(Task instructions): Give the number of lines below that contain "after", with no other output.

___ Data provided ___

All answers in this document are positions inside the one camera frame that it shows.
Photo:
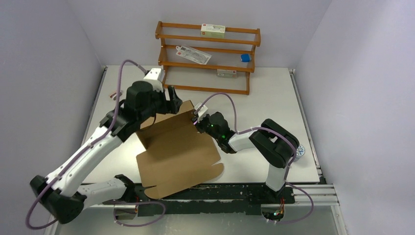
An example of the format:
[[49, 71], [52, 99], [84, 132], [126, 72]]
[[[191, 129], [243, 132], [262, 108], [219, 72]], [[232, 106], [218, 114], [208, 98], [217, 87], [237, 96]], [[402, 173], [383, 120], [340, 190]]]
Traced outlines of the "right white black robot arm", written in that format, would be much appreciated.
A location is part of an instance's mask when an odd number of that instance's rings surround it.
[[289, 161], [297, 155], [300, 145], [294, 135], [269, 118], [260, 126], [241, 134], [229, 127], [220, 112], [206, 114], [204, 117], [194, 115], [191, 121], [199, 133], [210, 135], [218, 147], [227, 154], [256, 148], [269, 164], [265, 180], [265, 199], [275, 203], [283, 196], [282, 189], [286, 186]]

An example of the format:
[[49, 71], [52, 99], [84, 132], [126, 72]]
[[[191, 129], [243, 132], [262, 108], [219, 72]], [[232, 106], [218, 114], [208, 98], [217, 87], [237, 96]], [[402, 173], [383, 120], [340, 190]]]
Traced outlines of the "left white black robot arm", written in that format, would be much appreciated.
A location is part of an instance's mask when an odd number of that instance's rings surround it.
[[135, 200], [135, 183], [123, 174], [103, 183], [82, 183], [146, 120], [158, 114], [177, 114], [182, 103], [173, 86], [157, 90], [150, 82], [134, 82], [127, 89], [126, 98], [116, 102], [115, 109], [106, 114], [80, 149], [46, 177], [37, 175], [30, 181], [37, 196], [35, 202], [42, 204], [57, 222], [67, 224], [92, 205], [109, 200], [128, 204]]

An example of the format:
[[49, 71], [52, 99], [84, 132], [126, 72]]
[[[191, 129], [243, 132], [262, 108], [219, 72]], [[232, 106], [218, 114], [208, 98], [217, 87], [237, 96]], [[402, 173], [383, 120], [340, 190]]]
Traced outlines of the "brown cardboard box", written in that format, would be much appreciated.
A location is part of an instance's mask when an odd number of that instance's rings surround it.
[[147, 197], [165, 198], [222, 175], [217, 147], [192, 124], [193, 111], [192, 102], [185, 101], [177, 114], [158, 114], [136, 132], [145, 149], [137, 163]]

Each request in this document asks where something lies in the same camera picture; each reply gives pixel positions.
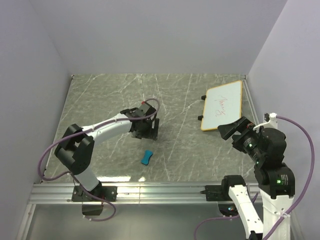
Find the orange framed whiteboard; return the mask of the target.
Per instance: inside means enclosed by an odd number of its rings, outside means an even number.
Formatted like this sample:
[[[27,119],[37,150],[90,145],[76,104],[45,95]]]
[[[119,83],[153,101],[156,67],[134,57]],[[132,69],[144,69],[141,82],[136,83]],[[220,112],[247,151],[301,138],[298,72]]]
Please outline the orange framed whiteboard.
[[[201,96],[203,113],[198,116],[203,132],[216,130],[220,125],[230,124],[242,115],[243,83],[240,80],[212,87]]]

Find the blue whiteboard eraser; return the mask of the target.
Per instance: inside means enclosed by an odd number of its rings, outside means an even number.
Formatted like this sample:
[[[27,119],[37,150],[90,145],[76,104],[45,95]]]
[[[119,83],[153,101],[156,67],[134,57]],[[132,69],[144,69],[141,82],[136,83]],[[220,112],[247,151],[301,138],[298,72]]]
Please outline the blue whiteboard eraser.
[[[150,163],[150,159],[153,156],[153,152],[150,150],[145,150],[144,155],[142,159],[140,160],[140,163],[147,166]]]

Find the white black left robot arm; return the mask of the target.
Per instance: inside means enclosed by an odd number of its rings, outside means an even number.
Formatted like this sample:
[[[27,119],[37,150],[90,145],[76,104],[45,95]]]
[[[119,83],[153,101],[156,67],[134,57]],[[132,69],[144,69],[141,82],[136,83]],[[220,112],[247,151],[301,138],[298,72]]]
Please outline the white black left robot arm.
[[[124,109],[93,125],[73,124],[65,131],[54,155],[84,188],[83,195],[89,201],[96,201],[104,195],[102,183],[90,167],[94,147],[125,133],[136,139],[157,140],[160,122],[157,113],[157,109],[143,102],[140,107]]]

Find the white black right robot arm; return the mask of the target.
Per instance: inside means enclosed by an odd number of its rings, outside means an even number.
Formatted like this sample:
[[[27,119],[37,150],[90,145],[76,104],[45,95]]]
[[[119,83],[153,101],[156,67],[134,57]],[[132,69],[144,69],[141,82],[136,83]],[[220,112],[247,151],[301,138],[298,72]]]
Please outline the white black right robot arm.
[[[258,125],[243,116],[217,129],[222,139],[231,138],[233,148],[247,154],[254,163],[254,176],[262,198],[262,218],[240,175],[224,176],[220,188],[222,197],[233,201],[246,239],[289,240],[291,217],[286,211],[293,205],[295,176],[283,162],[286,135],[278,130],[276,113],[265,114],[264,122]]]

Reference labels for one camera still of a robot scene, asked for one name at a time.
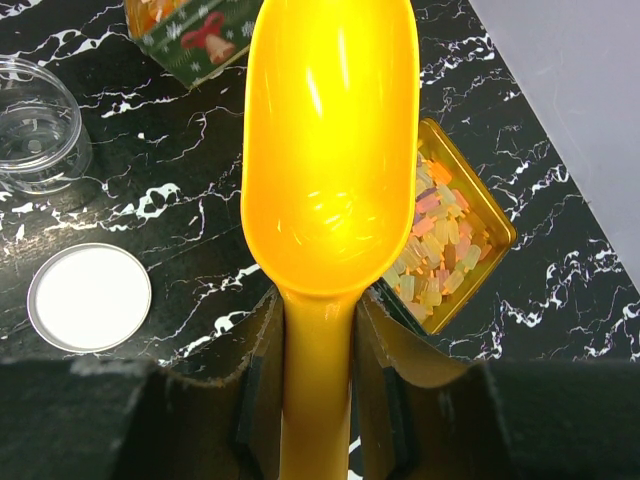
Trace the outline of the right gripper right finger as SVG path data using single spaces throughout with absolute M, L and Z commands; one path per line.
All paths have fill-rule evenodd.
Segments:
M 465 364 L 358 302 L 354 387 L 368 479 L 635 479 L 639 367 Z

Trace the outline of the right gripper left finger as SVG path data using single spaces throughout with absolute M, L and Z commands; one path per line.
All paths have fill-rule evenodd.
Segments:
M 208 379 L 144 360 L 1 363 L 5 479 L 275 479 L 283 302 L 268 291 L 199 354 Z

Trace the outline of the yellow plastic scoop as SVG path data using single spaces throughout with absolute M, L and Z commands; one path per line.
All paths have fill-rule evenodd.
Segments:
M 347 475 L 355 306 L 413 222 L 419 70 L 407 1 L 267 1 L 257 17 L 241 218 L 284 300 L 283 479 Z

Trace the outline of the gold tin with lollipops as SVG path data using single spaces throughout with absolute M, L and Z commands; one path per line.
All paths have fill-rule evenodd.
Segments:
M 129 37 L 191 89 L 247 53 L 256 0 L 126 1 Z

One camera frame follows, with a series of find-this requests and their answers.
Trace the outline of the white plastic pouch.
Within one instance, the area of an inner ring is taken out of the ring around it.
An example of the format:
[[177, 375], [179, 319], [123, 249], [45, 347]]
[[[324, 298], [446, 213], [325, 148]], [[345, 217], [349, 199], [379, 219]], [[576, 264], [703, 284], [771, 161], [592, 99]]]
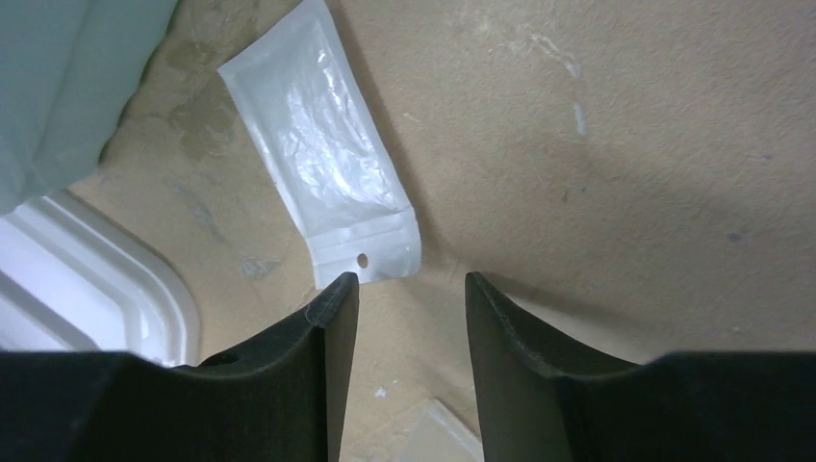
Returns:
[[322, 1], [303, 1], [222, 65], [232, 97], [310, 253], [315, 283], [421, 267], [415, 209]]

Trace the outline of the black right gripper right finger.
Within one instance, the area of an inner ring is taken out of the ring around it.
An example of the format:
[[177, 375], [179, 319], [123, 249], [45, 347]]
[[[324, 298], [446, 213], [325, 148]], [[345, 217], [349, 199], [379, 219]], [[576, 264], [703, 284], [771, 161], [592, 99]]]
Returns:
[[482, 274], [465, 279], [488, 461], [811, 461], [811, 352], [687, 351], [644, 365], [582, 344]]

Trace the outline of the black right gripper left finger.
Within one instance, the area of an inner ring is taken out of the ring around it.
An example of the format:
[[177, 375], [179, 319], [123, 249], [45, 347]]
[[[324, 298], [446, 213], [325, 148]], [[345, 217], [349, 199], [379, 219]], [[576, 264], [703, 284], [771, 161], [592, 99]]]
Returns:
[[128, 352], [5, 352], [5, 461], [336, 461], [359, 310], [346, 272], [200, 365]]

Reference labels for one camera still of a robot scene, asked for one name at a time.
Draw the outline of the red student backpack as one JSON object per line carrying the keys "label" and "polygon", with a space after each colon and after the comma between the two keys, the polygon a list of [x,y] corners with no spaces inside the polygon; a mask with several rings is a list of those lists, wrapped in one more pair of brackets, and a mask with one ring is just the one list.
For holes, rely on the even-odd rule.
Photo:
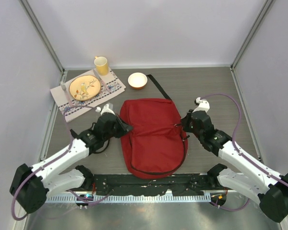
{"label": "red student backpack", "polygon": [[159,179],[183,164],[188,136],[172,99],[151,74],[148,78],[163,98],[126,100],[119,116],[132,131],[119,139],[128,171],[141,179]]}

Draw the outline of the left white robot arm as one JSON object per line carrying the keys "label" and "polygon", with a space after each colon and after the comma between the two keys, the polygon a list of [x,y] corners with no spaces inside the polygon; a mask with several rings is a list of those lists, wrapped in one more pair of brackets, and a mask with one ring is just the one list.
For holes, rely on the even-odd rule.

___

(Expected answer): 2